● **TASK GOAL**: Line by line, return the material below exactly as it reads.

● **COLLECTED DATA**:
=== Section Start ===

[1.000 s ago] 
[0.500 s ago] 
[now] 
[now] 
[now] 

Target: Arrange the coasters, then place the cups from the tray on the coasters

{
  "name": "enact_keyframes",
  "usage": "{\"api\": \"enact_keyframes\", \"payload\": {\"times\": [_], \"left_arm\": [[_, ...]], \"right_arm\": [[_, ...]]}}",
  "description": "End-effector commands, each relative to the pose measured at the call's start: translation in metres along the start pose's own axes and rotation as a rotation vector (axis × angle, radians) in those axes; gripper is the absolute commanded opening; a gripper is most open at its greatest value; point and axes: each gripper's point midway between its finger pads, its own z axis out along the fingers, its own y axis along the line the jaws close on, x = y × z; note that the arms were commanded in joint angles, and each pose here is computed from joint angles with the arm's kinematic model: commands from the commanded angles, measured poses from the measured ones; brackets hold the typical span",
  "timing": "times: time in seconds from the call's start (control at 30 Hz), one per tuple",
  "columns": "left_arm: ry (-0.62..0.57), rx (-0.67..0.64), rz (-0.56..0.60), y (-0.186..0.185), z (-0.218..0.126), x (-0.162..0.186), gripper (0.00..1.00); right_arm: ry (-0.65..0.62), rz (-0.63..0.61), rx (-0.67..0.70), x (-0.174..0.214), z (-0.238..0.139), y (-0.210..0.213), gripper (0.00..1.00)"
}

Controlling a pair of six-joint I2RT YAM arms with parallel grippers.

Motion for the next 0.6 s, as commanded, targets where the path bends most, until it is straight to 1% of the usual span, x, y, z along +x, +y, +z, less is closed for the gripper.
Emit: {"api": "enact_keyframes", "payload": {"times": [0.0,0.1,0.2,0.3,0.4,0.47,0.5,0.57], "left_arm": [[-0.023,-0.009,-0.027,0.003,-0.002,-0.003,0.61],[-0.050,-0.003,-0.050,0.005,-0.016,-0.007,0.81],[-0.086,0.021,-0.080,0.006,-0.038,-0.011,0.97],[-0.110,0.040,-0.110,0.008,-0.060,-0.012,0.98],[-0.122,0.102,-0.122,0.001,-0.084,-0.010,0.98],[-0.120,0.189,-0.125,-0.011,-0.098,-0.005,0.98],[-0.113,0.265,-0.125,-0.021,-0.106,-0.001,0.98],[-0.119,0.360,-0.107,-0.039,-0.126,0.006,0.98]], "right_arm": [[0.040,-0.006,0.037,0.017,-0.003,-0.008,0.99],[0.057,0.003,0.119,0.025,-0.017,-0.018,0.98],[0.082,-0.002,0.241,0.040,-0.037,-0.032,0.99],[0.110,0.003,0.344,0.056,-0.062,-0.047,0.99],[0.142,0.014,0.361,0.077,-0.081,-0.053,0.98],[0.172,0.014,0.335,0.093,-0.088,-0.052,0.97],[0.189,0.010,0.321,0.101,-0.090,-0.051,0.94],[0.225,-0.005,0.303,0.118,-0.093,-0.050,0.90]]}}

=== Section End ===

● **RESULT BELOW**:
[1.000 s ago] 
[0.500 s ago] 
[now] 
[now] 
[now] 

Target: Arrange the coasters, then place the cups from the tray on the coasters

{
  "name": "enact_keyframes",
  "usage": "{\"api\": \"enact_keyframes\", \"payload\": {\"times\": [_], \"left_arm\": [[_, ...]], \"right_arm\": [[_, ...]]}}",
  "description": "End-effector commands, each relative to the pose measured at the call's start: translation in metres along the start pose's own axes and rotation as a rotation vector (axis × angle, radians) in those axes; gripper is the absolute commanded opening; a gripper is most open at its greatest value; point and axes: each gripper's point midway between its finger pads, its own z axis out along the fingers, its own y axis along the line the jaws close on, x = y × z; note that the arms were commanded in joint angles, and each pose here is computed from joint angles with the arm's kinematic model: commands from the commanded angles, measured poses from the measured ones; brackets hold the typical span",
  "timing": "times: time in seconds from the call's start (control at 30 Hz), one per tuple",
  "columns": "left_arm: ry (-0.62..0.57), rx (-0.67..0.64), rz (-0.56..0.60), y (-0.186..0.185), z (-0.218..0.126), x (-0.162..0.186), gripper (0.00..1.00); right_arm: ry (-0.65..0.62), rz (-0.63..0.61), rx (-0.67..0.70), x (-0.174..0.214), z (-0.238..0.139), y (-0.210..0.213), gripper (0.00..1.00)"
}

Controlling a pair of six-joint I2RT YAM arms with parallel grippers.

Motion for the next 0.6 s, as commanded, targets where the path bends most, until it is straight to 1% of the usual span, x, y, z along +x, +y, +z, less is closed for the gripper.
Emit: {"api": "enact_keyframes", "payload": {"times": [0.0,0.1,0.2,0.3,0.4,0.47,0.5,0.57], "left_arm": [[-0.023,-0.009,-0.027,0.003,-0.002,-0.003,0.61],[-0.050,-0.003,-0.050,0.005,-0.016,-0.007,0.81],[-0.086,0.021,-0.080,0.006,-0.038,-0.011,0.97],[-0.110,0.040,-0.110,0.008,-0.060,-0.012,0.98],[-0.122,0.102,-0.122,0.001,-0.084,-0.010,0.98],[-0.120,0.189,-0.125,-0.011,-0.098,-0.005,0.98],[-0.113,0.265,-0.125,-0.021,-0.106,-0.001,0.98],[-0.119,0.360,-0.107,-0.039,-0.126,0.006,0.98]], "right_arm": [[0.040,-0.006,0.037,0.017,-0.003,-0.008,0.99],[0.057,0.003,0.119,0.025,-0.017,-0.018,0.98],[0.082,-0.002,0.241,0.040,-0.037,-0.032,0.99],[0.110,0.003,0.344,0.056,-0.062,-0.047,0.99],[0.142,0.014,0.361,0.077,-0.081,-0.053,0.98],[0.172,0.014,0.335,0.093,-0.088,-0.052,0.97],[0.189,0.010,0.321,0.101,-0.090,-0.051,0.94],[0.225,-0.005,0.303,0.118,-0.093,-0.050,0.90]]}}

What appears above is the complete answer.